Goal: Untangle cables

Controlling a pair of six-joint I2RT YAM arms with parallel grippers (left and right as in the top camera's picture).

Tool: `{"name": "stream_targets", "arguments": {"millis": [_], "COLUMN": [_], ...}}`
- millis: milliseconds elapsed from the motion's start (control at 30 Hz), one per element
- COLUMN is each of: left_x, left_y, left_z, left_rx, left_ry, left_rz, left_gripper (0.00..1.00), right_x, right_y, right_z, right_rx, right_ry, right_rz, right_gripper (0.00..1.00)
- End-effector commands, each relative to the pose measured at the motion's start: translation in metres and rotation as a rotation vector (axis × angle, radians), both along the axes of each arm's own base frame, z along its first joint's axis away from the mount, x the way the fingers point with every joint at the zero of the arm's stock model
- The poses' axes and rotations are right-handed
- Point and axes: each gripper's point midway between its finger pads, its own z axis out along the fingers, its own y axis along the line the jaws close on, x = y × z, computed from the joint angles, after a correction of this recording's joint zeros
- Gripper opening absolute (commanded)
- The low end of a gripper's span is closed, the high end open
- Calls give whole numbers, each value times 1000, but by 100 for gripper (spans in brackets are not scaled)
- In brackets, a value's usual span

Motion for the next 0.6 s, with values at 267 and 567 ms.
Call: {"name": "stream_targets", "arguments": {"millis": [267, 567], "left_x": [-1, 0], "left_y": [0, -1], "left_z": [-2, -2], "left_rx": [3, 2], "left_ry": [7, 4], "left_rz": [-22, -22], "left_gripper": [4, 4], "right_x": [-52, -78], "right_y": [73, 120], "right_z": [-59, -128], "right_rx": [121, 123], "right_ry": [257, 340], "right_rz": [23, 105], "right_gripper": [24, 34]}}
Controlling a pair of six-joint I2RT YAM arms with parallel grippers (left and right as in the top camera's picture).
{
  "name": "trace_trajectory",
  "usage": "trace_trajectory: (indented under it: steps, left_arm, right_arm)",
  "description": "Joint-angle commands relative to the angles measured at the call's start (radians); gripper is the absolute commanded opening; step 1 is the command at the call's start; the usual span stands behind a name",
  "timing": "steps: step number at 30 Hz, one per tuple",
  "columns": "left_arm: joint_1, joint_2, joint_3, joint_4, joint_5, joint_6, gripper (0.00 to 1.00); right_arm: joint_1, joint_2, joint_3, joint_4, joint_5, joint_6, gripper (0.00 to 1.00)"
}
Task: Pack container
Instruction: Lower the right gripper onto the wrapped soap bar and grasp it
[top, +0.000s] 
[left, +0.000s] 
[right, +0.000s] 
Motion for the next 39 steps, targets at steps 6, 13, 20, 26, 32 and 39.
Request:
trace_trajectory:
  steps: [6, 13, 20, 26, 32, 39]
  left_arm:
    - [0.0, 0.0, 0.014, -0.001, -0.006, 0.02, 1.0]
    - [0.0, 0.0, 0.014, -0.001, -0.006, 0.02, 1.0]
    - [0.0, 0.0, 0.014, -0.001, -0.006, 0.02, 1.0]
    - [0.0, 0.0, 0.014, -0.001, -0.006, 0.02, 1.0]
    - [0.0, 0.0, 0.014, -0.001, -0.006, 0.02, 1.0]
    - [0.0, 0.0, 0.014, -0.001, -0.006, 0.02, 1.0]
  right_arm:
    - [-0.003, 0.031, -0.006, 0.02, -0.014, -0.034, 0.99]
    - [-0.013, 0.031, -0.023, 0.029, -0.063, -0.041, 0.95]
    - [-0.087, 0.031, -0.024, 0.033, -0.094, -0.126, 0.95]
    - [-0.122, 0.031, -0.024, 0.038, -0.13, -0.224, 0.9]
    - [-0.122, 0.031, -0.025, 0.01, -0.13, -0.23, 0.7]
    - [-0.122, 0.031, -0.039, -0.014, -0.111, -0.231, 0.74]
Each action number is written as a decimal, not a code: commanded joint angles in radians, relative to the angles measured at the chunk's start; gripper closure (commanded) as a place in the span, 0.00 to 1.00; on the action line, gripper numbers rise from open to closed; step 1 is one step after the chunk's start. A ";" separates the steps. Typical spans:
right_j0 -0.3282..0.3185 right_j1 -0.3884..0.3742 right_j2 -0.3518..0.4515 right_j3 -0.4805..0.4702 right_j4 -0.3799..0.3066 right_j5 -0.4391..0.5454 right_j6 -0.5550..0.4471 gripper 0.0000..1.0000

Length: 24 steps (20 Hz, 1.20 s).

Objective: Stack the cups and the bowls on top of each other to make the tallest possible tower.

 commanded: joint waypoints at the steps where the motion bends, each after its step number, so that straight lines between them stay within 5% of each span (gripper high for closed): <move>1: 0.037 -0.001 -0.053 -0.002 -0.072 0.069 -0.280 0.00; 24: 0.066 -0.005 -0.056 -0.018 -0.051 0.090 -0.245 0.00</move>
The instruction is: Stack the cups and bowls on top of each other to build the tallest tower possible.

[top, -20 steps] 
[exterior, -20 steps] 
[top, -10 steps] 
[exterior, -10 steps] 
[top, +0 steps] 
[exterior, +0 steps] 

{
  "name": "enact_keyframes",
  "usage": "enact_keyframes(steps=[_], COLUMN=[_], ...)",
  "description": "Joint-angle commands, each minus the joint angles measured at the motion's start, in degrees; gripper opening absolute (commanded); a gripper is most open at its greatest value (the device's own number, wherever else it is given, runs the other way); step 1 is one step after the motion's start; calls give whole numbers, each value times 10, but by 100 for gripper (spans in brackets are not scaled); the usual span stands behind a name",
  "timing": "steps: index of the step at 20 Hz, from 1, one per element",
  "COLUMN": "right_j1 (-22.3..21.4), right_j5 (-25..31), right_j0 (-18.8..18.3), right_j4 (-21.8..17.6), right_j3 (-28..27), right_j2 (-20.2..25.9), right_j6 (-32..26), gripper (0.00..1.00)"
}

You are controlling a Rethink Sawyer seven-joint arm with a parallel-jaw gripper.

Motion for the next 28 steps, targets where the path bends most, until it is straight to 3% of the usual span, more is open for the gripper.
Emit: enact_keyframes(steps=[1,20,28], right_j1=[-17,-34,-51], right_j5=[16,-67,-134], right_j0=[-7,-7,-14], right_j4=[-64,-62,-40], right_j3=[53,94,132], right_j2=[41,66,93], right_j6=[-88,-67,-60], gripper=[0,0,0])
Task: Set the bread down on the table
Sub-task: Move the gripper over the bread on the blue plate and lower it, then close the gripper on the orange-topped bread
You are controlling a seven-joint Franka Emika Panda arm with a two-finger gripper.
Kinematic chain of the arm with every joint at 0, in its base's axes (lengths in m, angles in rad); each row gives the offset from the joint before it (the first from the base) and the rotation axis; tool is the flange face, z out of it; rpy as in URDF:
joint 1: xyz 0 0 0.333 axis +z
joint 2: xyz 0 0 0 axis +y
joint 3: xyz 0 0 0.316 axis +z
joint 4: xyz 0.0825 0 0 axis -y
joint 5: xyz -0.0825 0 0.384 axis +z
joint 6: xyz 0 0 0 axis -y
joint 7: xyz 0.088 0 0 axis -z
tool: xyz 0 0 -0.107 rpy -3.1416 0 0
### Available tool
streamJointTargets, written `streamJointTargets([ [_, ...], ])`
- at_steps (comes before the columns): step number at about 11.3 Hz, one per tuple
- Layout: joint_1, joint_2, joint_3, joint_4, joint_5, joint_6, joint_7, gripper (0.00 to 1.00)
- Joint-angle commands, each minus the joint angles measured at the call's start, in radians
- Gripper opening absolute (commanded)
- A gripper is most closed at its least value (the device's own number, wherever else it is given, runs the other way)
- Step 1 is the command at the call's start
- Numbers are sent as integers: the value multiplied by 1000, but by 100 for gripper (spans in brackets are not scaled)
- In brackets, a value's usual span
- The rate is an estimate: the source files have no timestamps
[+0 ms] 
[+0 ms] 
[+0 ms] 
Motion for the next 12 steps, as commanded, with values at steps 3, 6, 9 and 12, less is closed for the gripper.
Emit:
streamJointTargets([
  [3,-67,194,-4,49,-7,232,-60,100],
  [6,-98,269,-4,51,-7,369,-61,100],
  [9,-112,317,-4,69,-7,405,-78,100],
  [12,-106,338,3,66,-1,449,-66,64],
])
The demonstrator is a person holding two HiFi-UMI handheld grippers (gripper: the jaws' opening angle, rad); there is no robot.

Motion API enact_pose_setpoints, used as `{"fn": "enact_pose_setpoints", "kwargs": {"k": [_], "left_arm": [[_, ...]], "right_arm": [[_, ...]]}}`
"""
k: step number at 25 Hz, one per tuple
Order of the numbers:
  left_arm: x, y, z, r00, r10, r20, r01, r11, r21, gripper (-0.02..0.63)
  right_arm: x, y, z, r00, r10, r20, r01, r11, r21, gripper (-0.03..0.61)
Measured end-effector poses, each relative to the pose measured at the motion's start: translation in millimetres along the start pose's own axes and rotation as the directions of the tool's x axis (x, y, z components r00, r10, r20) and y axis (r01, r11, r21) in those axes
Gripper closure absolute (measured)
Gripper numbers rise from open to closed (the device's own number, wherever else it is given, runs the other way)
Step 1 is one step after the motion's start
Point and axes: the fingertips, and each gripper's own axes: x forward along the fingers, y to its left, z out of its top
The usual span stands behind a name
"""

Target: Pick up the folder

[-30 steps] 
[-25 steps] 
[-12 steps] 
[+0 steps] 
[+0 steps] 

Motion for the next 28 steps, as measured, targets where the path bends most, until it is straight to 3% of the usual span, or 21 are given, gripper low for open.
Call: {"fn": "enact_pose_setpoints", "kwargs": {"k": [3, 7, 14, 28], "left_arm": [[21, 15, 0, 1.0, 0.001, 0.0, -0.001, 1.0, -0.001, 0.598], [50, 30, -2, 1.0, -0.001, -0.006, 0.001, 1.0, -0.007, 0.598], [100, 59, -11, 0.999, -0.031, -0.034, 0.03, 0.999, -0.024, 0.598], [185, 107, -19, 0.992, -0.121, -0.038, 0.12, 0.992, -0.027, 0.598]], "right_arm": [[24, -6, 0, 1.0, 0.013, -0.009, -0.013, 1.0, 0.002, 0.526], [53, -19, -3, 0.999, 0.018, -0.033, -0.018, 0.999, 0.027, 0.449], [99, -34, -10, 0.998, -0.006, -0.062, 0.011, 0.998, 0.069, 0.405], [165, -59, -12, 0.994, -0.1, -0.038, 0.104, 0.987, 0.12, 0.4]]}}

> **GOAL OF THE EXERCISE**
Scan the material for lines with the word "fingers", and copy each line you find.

> **WORKED SOLUTION**
- End-effector commands, each relative to the pose measured at the motion's start: translation in metres and rotation as a rotation vector (axis × angle, radians), both along the axes of each arm's own base frame, z along its first joint's axis away from the mount, x the way the fingers point with every joint at the zero of the arm's stock model
- Point and axes: each gripper's point midway between its finger pads, its own z axis out along the fingers, its own y axis along the line the jaws close on, x = y × z, computed from the joint angles, after a correction of this recording's joint zeros
Point and axes: the fingertips, and each gripper's own axes: x forward along the fingers, y to its left, z out of its top

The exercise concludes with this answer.